Part of that is due to Rosenberg’s writing. He’s got a good handle on the interplay between the two leads. It’s been a VERY long time since we’ve seen them on the same side like this and even if it is a reversion to the status quo it’s one that still works quite well. Sure Wolverine and Cyclops may respect each other, but you could hardly accuse one of them of actually liking the other.
Seeing the two of them together like this does make up for some of the writer’s shortcomings with the rest of the cast. Namely the fact that most of them -- lookin’ at you Magik, Wolfsbane, Dani, Shan -- kind of shuffle around in the background only popping out to contribute their powers to the fight at hand. Havok gets a more traditional characterization here as the other well-meaning Summers brother, but I’d be lying if I said I didn’t miss how Rosenberg wrote him as an affable screw-up in the pages of “Astonishing.” Also, I’m more than a little annoyed that the writer seems to have finally gotten the memo that if you were going to do something with Madrox that mattered, you were going to have to undo the ending to Peter David’s “X-Factor” run.

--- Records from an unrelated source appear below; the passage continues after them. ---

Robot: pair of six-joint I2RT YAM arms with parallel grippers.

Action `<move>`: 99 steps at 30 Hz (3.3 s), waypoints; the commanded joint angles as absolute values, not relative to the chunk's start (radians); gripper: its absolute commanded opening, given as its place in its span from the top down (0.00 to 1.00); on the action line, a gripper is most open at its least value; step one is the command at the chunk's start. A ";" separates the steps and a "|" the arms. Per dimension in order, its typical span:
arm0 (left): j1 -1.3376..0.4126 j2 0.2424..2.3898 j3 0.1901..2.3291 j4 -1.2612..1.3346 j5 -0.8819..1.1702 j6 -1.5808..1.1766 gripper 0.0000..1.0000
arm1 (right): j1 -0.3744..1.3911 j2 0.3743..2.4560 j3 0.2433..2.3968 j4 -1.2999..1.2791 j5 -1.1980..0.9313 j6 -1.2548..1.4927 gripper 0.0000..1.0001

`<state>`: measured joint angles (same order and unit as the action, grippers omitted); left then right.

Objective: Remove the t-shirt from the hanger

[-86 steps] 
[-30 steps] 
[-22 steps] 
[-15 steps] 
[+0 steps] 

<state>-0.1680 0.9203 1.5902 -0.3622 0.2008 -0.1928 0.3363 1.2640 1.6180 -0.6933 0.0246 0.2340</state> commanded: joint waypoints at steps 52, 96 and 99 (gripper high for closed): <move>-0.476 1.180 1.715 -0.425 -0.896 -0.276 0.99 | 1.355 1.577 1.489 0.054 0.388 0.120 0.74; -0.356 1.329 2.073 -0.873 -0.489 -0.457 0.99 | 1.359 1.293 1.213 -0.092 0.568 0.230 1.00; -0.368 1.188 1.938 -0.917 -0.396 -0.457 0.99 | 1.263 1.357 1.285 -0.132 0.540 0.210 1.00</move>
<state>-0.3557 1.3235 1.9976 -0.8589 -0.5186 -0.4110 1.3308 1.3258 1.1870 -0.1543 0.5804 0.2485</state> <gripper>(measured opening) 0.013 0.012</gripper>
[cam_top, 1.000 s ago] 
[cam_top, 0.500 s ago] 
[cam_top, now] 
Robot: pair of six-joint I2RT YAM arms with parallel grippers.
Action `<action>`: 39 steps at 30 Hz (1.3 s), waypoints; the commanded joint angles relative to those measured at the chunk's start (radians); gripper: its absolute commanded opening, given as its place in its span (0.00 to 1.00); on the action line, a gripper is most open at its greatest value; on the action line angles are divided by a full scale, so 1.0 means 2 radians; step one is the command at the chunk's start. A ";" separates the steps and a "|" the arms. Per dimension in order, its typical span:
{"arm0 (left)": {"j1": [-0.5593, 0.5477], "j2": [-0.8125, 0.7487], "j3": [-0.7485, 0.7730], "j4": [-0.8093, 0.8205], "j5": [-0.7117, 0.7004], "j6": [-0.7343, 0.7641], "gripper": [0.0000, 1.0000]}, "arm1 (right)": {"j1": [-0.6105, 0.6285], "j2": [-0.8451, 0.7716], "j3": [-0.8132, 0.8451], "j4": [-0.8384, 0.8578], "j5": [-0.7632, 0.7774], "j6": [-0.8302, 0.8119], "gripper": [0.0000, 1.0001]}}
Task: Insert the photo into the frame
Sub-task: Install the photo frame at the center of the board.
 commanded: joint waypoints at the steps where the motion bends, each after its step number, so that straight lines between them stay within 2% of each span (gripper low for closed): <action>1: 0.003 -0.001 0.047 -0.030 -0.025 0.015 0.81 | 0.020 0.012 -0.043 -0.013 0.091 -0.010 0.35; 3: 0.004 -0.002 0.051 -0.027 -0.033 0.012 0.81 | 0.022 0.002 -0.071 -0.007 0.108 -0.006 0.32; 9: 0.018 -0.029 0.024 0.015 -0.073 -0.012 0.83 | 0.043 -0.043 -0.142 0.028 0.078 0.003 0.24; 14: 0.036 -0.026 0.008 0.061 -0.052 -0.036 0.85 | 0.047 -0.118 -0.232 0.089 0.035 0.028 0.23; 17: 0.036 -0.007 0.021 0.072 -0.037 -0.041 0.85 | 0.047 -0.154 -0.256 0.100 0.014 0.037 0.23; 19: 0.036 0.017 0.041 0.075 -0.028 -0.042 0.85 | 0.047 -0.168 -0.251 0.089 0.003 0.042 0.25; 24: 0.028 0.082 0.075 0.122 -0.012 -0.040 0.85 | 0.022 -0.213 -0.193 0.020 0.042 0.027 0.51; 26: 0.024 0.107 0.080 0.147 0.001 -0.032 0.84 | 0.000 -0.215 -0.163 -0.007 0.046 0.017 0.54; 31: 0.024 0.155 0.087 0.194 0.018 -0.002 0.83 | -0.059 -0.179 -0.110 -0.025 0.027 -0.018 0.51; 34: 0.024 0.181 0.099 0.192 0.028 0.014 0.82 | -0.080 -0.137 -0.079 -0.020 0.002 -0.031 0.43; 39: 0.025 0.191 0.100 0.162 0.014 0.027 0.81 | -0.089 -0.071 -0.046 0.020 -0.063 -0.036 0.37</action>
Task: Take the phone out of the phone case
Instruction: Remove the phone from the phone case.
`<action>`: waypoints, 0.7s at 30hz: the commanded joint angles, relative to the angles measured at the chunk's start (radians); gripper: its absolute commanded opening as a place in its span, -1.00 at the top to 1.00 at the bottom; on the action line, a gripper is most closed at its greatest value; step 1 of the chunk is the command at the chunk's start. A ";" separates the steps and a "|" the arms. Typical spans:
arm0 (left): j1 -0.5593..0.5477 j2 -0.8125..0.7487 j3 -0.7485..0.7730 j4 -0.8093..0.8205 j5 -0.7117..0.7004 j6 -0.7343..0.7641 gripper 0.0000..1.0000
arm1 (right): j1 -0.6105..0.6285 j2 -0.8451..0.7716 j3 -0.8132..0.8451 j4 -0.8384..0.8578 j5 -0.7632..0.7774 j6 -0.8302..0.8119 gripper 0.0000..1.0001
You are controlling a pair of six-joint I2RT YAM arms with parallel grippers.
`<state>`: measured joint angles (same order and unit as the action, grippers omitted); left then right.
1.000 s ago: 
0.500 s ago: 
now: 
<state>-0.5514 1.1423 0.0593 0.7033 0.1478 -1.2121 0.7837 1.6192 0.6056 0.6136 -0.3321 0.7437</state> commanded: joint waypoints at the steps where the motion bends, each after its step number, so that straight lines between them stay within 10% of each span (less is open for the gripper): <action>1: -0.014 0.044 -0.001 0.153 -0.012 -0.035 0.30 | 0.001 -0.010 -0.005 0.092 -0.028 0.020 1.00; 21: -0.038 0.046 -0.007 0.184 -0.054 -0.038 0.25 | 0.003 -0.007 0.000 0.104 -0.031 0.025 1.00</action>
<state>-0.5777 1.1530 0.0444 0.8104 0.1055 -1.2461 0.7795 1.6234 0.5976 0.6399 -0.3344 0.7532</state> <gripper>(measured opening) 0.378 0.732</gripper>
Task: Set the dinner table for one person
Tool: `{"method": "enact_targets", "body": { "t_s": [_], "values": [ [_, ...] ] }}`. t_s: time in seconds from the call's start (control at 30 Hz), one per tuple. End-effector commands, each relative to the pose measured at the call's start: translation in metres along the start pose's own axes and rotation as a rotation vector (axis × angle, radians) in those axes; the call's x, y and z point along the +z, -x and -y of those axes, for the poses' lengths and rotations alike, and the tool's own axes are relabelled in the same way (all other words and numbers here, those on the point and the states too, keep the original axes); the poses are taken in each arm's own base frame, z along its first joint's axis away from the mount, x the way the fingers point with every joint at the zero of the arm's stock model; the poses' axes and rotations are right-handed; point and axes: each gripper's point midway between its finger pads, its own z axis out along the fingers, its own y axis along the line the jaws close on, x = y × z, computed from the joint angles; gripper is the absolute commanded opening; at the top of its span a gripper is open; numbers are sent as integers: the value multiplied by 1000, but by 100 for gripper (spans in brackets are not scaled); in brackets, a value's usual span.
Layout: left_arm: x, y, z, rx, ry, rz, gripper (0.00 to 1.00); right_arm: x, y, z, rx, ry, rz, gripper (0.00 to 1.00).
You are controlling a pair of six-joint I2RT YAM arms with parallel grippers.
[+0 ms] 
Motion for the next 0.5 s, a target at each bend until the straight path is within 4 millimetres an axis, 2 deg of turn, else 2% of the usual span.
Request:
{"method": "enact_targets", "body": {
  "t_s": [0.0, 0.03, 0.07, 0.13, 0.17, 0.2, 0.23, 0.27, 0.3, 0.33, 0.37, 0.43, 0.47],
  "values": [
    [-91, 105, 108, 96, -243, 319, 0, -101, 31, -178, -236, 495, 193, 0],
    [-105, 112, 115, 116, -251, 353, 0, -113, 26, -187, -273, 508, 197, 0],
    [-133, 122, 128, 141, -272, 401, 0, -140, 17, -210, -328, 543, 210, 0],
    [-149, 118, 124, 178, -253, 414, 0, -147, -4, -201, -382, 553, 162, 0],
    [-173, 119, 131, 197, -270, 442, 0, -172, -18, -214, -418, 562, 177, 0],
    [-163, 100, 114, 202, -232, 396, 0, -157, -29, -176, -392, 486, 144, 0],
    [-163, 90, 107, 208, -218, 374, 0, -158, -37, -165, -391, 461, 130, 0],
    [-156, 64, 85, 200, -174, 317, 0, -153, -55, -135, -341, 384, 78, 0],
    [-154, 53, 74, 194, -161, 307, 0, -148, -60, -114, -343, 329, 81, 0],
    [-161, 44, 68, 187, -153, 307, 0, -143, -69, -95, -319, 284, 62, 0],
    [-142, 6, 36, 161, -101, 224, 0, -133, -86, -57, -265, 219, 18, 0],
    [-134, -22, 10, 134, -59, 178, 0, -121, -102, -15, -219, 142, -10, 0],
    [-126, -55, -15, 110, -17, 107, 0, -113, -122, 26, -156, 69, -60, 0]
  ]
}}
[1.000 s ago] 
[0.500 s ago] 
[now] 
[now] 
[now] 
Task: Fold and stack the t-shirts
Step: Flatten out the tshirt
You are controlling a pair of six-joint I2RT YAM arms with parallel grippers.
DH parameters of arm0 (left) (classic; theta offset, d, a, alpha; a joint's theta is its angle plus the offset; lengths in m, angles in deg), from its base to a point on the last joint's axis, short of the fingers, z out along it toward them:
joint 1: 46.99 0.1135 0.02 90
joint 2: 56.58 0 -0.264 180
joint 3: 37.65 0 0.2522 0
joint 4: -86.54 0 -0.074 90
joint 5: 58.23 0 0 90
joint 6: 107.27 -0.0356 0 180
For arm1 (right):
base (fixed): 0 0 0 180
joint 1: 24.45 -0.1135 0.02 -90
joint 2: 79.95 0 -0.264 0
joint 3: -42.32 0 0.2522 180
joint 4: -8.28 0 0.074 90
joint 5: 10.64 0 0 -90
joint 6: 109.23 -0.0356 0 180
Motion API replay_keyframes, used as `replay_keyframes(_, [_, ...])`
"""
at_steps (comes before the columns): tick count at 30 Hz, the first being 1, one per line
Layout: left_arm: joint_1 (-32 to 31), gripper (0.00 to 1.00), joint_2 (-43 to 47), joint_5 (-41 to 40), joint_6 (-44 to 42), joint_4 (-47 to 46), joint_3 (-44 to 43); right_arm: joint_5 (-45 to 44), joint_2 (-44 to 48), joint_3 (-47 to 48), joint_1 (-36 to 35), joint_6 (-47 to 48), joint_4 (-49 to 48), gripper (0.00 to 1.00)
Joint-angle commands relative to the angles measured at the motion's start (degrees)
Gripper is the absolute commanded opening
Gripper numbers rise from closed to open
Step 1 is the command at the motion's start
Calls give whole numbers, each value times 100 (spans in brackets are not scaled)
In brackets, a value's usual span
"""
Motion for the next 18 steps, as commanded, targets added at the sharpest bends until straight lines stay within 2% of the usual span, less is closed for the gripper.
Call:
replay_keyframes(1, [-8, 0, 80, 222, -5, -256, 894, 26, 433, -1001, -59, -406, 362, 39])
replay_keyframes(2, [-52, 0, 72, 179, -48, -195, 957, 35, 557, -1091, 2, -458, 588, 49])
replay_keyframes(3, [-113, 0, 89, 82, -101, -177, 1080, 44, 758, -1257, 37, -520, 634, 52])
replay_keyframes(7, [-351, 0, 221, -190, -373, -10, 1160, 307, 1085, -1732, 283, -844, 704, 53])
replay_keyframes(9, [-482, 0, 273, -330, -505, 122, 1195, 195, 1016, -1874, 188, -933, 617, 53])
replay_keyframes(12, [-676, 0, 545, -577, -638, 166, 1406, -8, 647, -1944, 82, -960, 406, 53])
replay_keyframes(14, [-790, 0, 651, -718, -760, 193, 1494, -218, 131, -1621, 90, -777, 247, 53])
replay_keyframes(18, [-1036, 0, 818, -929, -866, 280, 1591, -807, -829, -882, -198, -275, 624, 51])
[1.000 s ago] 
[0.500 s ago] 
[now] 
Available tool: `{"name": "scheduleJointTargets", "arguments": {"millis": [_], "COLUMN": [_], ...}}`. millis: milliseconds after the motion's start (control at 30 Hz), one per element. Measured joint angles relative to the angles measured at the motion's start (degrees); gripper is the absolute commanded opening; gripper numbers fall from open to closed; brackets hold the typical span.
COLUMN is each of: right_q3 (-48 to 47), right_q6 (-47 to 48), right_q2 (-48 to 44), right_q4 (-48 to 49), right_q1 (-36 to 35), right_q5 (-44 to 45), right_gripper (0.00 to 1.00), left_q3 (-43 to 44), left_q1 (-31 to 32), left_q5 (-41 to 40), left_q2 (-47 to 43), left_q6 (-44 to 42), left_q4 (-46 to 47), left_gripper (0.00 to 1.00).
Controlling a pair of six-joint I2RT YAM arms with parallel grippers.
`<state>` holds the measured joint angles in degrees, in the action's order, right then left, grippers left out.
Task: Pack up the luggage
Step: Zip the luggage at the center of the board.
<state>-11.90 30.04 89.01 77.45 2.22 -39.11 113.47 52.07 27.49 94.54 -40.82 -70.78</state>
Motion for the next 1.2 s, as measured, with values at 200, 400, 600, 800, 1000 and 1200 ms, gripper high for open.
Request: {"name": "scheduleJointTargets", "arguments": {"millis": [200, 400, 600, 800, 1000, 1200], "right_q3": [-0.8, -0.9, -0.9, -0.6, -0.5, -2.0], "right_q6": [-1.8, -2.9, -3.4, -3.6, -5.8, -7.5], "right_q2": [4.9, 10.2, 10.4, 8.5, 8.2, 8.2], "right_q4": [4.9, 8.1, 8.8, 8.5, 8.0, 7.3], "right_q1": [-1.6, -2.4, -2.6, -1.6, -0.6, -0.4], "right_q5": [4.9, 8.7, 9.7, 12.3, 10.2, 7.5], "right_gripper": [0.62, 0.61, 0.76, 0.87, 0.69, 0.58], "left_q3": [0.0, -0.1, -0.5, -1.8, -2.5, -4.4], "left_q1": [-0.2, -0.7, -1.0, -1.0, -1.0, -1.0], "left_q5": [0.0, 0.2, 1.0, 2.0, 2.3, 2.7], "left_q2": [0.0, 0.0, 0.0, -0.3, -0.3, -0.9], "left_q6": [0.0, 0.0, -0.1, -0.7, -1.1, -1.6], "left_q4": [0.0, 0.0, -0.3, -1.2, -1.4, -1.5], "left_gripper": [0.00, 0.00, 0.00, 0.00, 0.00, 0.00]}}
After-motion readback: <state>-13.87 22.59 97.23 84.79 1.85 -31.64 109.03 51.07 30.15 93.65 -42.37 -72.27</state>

To which I can only say, “Booooooooo…”
The art, however, is thoroughly solid all around thanks to Salvador Larroca. Making his big return to the Marvel Universe after a few years away in the trenches of “Star Wars” he shows you how good he is at delivering slick superhero action. The action scenes move and are easy to follow, and have genuine dynamic moments to them. Like the double-page spread of Wolverine and Cyclops fighting off their attackers in the opening issue. It’s great work all around and without any of the misguided stabs at photorealism which marred the latter half of his “Star Wars” work.
The first issue of this volume was also an oversized one which featured work from John McCrea and Juanan Ramirez. This is one of McCrea’s stronger recent efforts, even if his general style feels at odds with the colorful chaos of the Marvel Universe. To say nothing of seeing an artist so strongly associated with Garth Ennis draw superheroes in a straightforward, unironic fashion. Still, his storytelling is solid enough so that the return of Wolverine to the pages of “Uncanny X-Men” goes off just fine.
Ramirez, on the other hand, offers up something a bit more experimental as we get a story from Blindfold’s perspective. The idea seems to be that she can see all of the future to the point where she knows when hers is going to run out. Ramirez makes this chaotic idea work with some interesting layouts, but the story itself is all idea and no character. It’s called “The Last Blindfold” story, which is fitting foreshadowing for a story about a character who knows the future. Unfortunately Rosenberg doesn’t really do a good job of getting me to care about that particular fact.
Even though this first volume of “Wolverine and Cyclops” is intentionally downbeat, it didn’t really cross the line into out-and-out depressing for me. It shows us a group of characters who have accepted their fate and are going to to do the best they can to live by their ideals until their time is up. That’s an idea I can get behind and you’ll enjoy this volume if you can do the same as well. We all know that this is by no means the last “X-Men” story, but there’s some entertainment to be had in watching characters go about things without realizing that themselves.